Task instructions.
Given the listing below, write out exactly the lines starting with the line that has "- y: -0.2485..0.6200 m" and going on through the line that has "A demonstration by", both kept.

Recorded data START

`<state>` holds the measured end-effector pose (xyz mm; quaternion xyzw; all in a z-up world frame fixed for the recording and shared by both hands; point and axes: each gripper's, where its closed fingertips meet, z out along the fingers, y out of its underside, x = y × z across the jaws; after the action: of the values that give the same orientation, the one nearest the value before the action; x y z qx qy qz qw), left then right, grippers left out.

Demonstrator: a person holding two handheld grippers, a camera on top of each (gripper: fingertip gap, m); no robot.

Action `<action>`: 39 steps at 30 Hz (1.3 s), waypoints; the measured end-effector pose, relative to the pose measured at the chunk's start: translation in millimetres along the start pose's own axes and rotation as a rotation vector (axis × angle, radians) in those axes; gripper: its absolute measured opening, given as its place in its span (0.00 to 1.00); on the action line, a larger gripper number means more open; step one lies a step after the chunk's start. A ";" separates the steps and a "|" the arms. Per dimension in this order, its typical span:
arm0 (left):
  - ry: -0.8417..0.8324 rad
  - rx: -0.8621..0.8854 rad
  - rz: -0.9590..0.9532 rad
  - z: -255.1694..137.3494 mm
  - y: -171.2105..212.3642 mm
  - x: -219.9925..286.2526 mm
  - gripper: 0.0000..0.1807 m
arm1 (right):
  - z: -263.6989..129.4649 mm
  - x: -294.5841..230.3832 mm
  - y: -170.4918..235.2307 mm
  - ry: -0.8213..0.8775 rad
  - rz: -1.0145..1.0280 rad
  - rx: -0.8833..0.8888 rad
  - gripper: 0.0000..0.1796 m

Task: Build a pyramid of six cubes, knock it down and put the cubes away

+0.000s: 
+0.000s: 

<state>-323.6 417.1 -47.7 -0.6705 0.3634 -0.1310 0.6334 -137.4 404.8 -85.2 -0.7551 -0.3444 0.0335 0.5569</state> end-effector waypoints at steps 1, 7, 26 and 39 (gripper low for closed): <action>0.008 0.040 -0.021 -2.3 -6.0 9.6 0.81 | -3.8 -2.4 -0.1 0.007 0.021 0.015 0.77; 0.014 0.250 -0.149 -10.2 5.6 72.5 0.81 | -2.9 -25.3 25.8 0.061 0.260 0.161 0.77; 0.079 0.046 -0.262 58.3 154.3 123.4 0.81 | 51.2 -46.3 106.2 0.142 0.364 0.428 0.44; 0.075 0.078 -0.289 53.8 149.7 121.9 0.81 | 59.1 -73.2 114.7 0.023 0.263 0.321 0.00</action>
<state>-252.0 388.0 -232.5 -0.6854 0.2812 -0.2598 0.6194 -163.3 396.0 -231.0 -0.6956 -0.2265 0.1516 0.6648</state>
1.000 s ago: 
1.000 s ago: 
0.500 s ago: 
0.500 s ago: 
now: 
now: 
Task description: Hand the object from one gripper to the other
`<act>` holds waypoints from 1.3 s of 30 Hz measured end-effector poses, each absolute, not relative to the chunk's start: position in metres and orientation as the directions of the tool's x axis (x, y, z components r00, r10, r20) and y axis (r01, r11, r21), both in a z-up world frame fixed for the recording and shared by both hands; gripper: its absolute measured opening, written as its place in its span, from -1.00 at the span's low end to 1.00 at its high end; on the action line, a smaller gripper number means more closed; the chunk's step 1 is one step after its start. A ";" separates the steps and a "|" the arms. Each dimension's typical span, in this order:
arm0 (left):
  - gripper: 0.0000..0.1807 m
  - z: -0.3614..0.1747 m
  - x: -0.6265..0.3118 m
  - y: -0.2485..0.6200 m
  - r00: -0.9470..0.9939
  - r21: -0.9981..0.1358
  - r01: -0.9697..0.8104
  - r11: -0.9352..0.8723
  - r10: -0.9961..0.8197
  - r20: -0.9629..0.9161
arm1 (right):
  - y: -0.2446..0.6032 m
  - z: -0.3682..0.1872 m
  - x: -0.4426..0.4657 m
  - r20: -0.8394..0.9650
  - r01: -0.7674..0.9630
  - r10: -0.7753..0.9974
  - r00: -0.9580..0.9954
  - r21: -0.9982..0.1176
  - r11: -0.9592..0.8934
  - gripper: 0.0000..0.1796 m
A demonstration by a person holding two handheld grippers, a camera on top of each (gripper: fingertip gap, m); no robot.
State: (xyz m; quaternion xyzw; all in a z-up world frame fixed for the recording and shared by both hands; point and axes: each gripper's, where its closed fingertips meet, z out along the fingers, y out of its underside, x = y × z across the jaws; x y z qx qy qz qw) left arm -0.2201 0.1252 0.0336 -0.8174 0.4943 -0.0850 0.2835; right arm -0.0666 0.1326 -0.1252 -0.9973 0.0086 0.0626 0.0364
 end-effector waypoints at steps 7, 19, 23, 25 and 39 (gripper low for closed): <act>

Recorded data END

Response to the exercise.
  - y: -0.2485..0.6200 m
  - r00: -0.9470..0.9939
  - r21: -0.9981..0.1358
  - r01: -0.9697..0.8104
  - r11: -0.9352..0.8723
  - r10: -0.9961..0.8197
  - r20: -0.9629..0.9161
arm1 (right):
  - y: -0.2446..0.6032 m
  - z: -0.3682..0.1872 m
  - x: -0.4426..0.4657 m
  - r20: -0.8394..0.9650
  - r01: -0.7674..0.9630
  - r10: -0.7753..0.9974
  - r00: -0.9580..0.9954
  - r21: -0.9982..0.1176
  - r11: -0.9592..0.8934
  - gripper: 0.0000..0.1796 m
A demonstration by a person holding two handheld grippers, a camera on top of each (gripper: fingertip gap, m); no robot.

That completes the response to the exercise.